__Task to carry out__: Below is a listing; repeat exactly the lines from the one containing "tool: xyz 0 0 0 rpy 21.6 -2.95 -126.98" to the one containing "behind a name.", both included.

__Data provided__:
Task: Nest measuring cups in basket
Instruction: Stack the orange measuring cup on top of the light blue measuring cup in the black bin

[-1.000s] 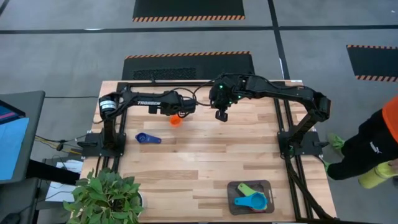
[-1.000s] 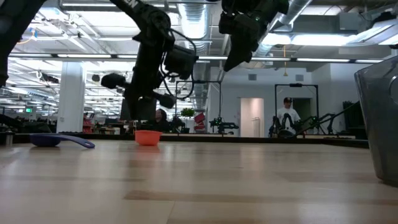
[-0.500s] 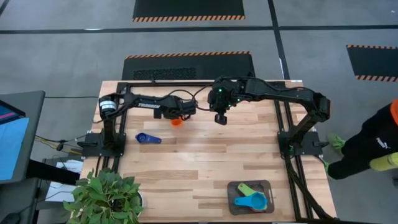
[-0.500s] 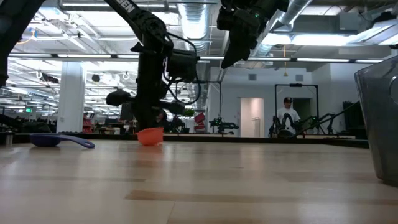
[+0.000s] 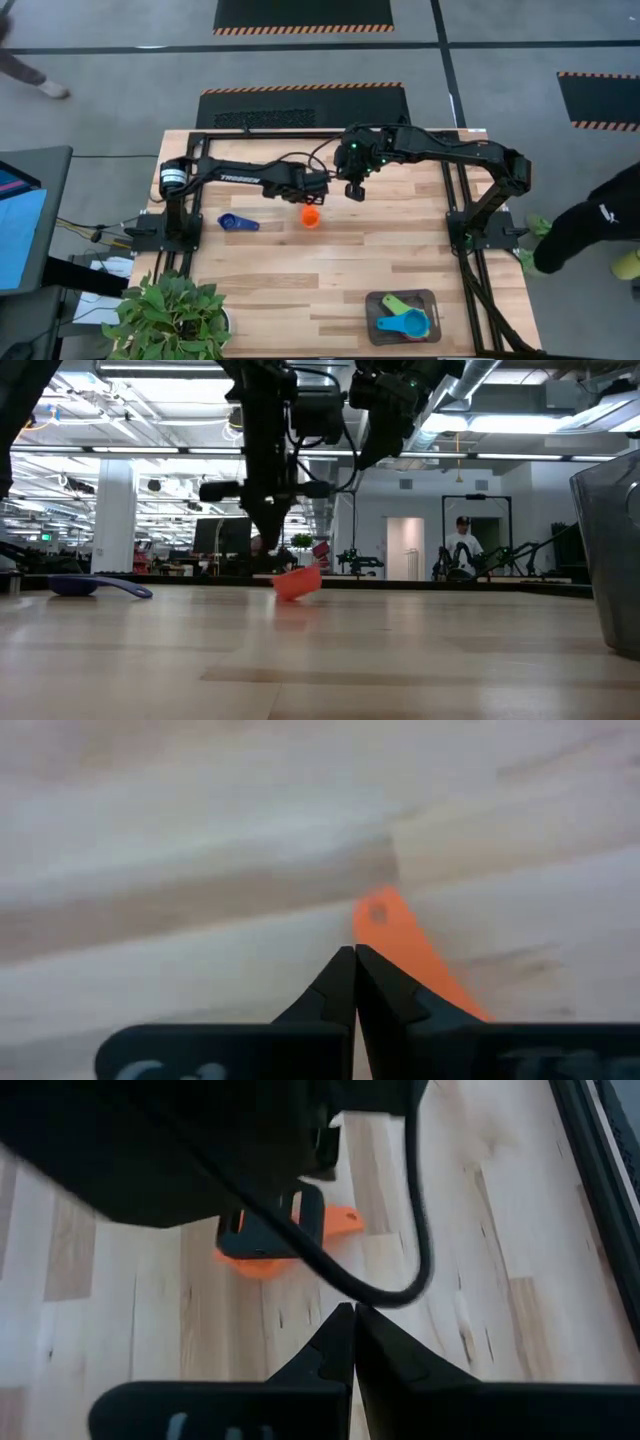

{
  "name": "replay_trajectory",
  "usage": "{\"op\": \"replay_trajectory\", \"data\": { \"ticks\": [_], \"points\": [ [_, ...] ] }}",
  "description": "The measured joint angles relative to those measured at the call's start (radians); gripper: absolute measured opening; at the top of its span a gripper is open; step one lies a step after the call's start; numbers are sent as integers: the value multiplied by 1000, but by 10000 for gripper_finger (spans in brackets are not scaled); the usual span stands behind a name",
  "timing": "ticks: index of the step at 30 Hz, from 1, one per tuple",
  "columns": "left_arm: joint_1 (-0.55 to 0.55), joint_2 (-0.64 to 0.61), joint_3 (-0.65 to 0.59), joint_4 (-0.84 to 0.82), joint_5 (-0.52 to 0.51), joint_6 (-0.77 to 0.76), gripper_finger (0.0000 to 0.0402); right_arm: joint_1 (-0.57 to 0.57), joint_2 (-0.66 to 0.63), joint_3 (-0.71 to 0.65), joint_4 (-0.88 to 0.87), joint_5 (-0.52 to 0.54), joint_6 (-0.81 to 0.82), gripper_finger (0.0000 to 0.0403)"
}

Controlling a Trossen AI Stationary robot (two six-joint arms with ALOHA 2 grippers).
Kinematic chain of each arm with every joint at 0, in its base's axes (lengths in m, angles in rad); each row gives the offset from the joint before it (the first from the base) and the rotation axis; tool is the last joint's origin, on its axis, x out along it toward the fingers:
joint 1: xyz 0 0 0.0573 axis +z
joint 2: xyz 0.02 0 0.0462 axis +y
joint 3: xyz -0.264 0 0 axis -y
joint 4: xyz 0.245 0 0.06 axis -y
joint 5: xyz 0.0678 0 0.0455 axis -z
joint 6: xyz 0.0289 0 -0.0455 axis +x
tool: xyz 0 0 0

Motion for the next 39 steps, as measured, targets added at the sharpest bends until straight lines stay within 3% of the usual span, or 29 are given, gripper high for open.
{"op": "replay_trajectory", "data": {
  "ticks": [3, 7, 13, 21, 30, 39],
  "points": [
    [4, 0, 21, -73, -54, -3, 0, 7, 0, 0, 1, 0, 0, 38],
    [19, 0, 5, -115, -36, 5, 0, 16, 0, 0, 1, 0, 0, 38],
    [9, 0, -55, -16, 102, -27, 0, 26, 0, 0, 2, 0, 0, 38],
    [-42, 23, -67, 136, 107, -79, 0, 25, 0, 0, -5, 4, 0, 38],
    [-105, 141, -8, 312, 236, -64, 0, 25, 0, 0, -14, 3, 3, 38],
    [-125, 149, 96, 137, 198, 3, 0, 25, -8, 0, -51, -100, 11, 38]
  ]
}}
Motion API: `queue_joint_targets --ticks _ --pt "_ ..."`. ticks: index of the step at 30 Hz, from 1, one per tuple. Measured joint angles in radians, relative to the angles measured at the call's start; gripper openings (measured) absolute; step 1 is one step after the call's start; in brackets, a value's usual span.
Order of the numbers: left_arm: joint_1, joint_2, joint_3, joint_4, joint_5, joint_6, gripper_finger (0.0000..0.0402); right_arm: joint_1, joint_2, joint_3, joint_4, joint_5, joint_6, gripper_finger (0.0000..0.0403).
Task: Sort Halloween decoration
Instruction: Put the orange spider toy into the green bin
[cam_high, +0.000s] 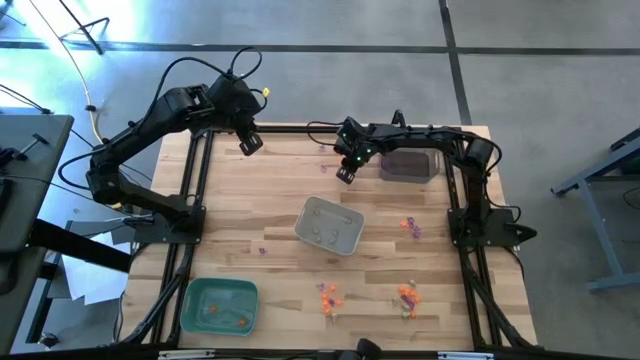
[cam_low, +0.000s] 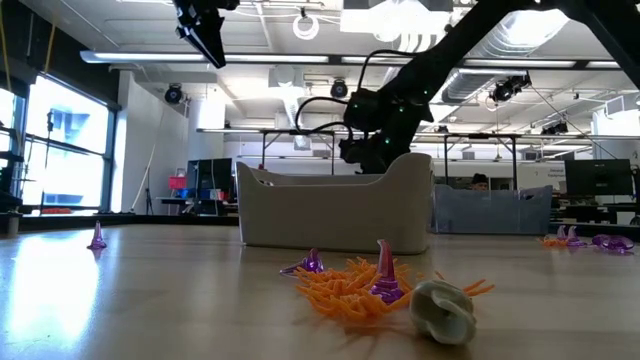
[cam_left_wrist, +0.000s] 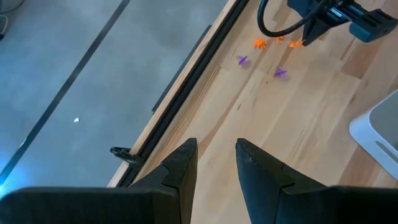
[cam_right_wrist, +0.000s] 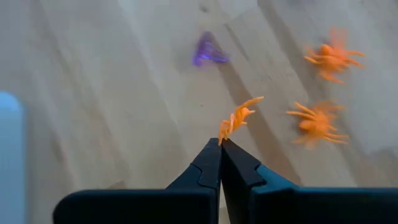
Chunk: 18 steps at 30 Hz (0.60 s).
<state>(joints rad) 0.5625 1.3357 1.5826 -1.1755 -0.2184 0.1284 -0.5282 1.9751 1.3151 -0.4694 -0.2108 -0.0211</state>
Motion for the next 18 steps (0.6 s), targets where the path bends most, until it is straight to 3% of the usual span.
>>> queue_joint_targets --ticks 7,13,18 --pt "0.0 0.0 0.0 -0.009 0.068 0.03 0.0097 0.025 0.0 0.045 0.075 -0.109 0.047 0.0" --pt "0.0 0.0 0.0 -0.01 0.136 0.064 0.0097 0.079 0.0 0.241 0.064 -0.104 -0.004 0.0" --pt "0.0 0.0 0.0 -0.009 0.137 0.076 0.0097 0.139 0.0 0.438 -0.024 -0.034 -0.081 0.0"
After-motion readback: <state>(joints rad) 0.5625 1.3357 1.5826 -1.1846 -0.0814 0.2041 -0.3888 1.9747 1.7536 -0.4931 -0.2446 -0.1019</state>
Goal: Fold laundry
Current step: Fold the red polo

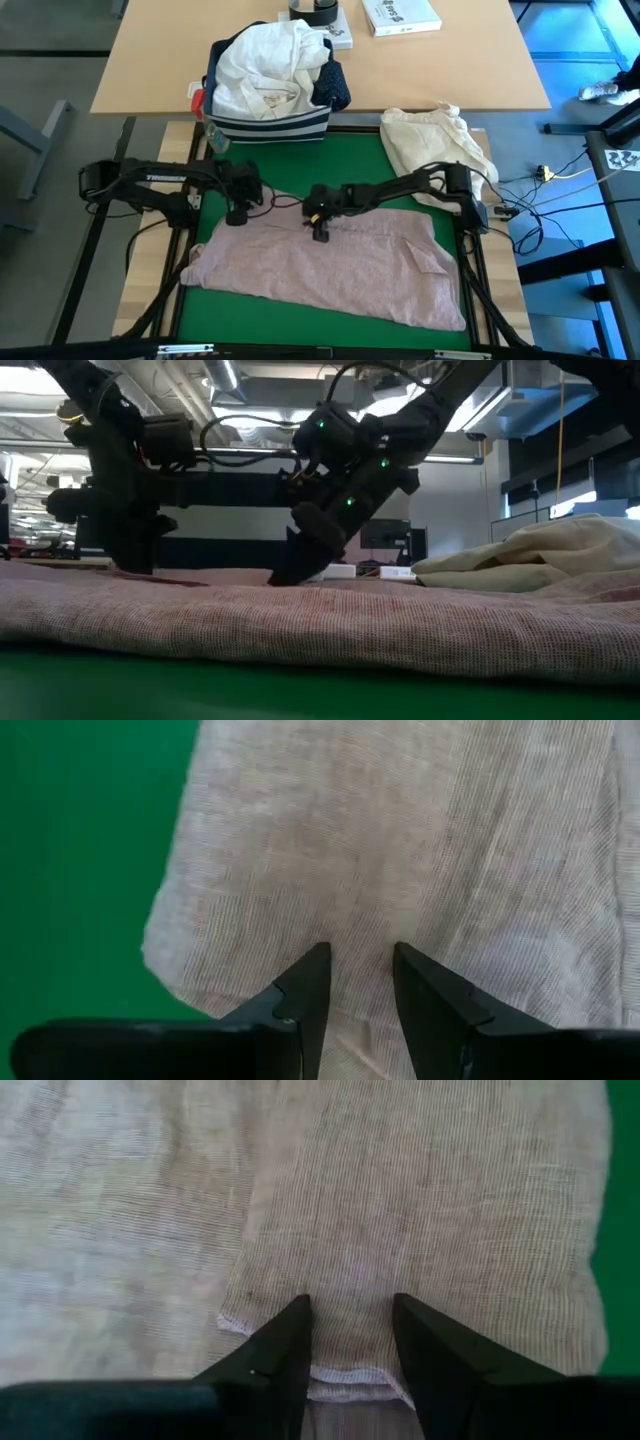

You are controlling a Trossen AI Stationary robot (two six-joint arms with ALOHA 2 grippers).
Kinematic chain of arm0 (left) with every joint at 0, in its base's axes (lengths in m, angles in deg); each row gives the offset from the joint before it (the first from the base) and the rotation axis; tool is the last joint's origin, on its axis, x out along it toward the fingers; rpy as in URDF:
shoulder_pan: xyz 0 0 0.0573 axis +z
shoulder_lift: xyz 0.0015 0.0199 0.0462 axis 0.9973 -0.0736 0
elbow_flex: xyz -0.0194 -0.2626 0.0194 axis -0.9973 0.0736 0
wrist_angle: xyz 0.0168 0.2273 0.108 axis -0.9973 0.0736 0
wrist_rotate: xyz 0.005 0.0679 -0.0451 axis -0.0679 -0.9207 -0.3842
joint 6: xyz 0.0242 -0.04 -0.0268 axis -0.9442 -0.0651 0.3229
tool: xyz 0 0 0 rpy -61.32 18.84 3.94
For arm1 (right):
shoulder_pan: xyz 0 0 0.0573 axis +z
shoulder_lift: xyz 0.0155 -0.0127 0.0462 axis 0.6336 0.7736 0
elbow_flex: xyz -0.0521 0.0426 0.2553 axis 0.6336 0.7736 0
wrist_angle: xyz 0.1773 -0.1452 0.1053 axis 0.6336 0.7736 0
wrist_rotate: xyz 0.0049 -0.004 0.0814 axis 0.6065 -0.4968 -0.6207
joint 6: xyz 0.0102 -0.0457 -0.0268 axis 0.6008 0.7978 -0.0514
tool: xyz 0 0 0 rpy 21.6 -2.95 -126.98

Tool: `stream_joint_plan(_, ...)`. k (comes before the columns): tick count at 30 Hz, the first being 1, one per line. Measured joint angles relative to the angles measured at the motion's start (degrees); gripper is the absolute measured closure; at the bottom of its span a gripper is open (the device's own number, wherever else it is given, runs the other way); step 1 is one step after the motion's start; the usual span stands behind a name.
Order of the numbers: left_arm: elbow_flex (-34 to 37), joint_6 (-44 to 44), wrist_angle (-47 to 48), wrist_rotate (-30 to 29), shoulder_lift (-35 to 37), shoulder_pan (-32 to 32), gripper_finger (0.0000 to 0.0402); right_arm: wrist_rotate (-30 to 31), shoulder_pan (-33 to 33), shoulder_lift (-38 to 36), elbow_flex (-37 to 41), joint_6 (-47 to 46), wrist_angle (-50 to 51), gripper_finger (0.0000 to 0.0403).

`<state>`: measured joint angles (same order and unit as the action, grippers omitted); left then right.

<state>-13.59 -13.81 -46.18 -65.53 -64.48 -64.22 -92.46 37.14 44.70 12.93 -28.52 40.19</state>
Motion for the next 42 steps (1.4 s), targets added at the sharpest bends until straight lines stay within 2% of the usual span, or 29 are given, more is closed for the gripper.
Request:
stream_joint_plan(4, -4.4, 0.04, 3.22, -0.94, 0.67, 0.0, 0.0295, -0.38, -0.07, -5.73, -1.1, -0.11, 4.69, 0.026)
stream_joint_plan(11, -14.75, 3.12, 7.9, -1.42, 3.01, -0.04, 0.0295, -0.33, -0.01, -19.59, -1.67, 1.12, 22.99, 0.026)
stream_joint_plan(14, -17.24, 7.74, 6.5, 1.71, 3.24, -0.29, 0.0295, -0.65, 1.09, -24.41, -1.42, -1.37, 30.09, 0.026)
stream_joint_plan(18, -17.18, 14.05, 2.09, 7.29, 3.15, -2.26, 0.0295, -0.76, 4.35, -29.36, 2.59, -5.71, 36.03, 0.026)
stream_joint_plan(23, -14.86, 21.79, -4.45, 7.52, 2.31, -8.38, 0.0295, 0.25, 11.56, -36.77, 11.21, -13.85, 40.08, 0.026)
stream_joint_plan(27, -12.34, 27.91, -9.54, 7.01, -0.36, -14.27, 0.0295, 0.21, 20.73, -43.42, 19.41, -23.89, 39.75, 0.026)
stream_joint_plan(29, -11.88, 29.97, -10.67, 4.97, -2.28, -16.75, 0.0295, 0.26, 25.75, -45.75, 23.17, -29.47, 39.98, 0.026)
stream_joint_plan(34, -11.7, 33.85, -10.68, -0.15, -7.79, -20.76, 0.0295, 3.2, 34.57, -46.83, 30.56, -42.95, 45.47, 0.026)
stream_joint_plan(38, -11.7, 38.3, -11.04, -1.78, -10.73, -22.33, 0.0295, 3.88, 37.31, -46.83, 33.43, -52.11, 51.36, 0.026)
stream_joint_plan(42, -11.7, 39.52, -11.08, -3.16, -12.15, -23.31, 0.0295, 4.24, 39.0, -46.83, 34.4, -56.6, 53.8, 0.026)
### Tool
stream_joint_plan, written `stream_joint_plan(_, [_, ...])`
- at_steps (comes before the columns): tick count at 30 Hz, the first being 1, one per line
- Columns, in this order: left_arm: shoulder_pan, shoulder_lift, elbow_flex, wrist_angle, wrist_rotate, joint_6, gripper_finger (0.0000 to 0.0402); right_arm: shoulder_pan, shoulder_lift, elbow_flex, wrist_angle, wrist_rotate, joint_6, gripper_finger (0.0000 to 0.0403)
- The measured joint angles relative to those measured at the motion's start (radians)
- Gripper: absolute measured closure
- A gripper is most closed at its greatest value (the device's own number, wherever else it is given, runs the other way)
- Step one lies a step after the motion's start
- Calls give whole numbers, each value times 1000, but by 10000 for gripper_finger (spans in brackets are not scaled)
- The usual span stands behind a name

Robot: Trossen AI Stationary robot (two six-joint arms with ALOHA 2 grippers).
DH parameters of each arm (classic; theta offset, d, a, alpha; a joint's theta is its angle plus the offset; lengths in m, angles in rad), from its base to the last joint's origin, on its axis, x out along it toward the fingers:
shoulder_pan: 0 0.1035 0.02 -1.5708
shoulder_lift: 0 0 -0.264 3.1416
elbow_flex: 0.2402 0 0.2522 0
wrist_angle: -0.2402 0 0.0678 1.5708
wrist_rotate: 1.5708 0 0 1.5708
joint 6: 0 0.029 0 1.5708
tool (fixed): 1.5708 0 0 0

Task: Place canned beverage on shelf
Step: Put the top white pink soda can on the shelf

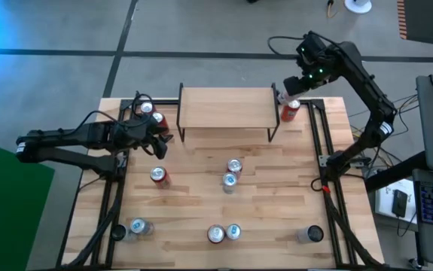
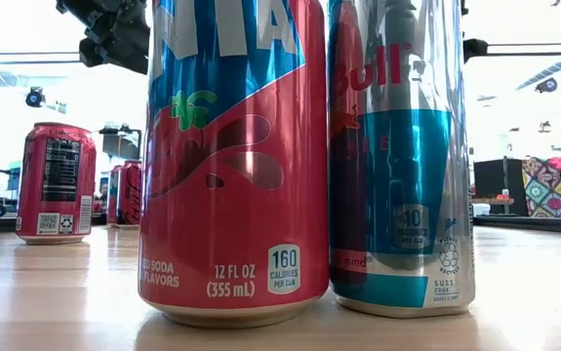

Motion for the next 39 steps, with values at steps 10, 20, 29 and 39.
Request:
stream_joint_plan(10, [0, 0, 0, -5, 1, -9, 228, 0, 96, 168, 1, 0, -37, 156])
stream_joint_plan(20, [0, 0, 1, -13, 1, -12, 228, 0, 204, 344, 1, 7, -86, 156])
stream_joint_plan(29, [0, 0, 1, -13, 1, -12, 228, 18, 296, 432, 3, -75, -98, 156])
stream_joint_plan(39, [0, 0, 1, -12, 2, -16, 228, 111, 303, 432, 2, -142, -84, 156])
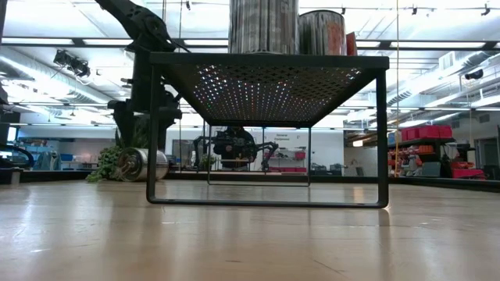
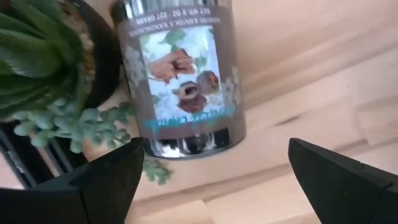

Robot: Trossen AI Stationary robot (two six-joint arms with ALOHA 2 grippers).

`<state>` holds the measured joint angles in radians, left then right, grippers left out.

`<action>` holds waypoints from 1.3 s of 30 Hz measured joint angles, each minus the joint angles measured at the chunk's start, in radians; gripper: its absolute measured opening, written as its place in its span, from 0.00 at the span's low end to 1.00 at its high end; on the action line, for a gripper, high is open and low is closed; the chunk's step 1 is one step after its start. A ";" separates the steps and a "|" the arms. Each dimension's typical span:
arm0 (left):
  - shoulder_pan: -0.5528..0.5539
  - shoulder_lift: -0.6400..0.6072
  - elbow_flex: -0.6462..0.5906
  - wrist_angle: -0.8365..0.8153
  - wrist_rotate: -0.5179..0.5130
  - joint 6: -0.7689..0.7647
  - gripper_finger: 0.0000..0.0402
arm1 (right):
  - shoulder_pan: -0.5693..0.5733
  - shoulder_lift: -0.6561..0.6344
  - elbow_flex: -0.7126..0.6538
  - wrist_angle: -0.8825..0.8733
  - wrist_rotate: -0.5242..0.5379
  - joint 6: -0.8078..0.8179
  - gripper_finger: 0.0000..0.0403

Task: Pick & Place candle stick holders
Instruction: Put the brown scented candle on the shelf

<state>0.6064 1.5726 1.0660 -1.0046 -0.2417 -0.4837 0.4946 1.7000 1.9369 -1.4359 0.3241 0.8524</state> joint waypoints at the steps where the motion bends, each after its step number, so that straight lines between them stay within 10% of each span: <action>1: 0.001 0.000 0.000 0.001 -0.015 -0.002 0.99 | 0.000 0.000 0.000 0.000 0.000 0.000 0.79; 39: 0.018 -0.002 0.000 0.391 0.073 -0.027 0.99 | 0.000 0.000 0.000 -0.023 0.008 0.030 0.79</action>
<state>0.6247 1.5711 1.0657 -0.6138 -0.1690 -0.5108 0.4946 1.6999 1.9369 -1.4594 0.3321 0.8822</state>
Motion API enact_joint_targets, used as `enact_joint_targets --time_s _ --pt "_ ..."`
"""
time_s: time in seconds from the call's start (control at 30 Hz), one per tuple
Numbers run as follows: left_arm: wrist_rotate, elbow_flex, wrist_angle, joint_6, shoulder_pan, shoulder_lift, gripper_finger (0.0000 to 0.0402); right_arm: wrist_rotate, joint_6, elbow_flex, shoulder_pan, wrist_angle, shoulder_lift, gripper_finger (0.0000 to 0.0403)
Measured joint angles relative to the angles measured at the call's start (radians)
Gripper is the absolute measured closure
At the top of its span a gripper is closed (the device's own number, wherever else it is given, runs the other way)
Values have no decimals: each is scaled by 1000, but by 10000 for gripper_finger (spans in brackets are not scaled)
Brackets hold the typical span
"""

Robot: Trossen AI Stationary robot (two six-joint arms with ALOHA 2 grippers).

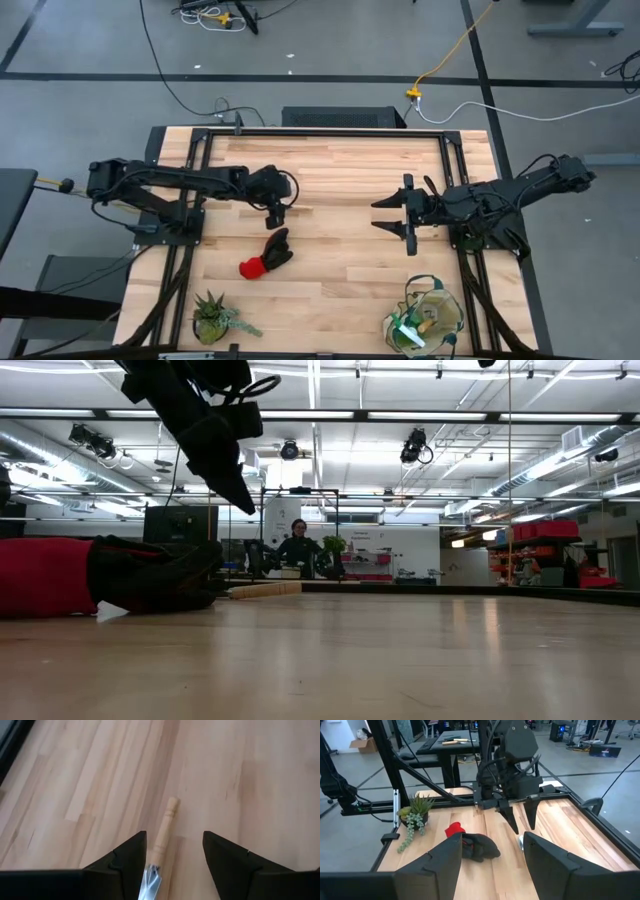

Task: Pick & Place Garden tools in Gardening bag
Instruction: Put the brown hand trowel into the gardening bag

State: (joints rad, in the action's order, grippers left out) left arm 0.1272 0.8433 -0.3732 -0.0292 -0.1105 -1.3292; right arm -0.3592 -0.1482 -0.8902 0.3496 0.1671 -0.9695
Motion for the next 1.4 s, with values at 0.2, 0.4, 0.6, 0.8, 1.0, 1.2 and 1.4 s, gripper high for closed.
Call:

__Answer space__:
tool: xyz 0 0 0 rpy 21.6 -2.95 -126.98

Tool: `stream_joint_plan(_, ...)`. k (comes before the columns): tick count at 30 Hz, the first being 1, one per line. Measured joint angles relative to the angles measured at the motion's start (degrees); gripper is the absolute measured closure; at the bottom of its span a gripper is open (the device's own number, wherever else it is given, runs the other way); step 1 is one step after the motion's start; the usual span stands behind a name.

With the answer given, the exercise is complete.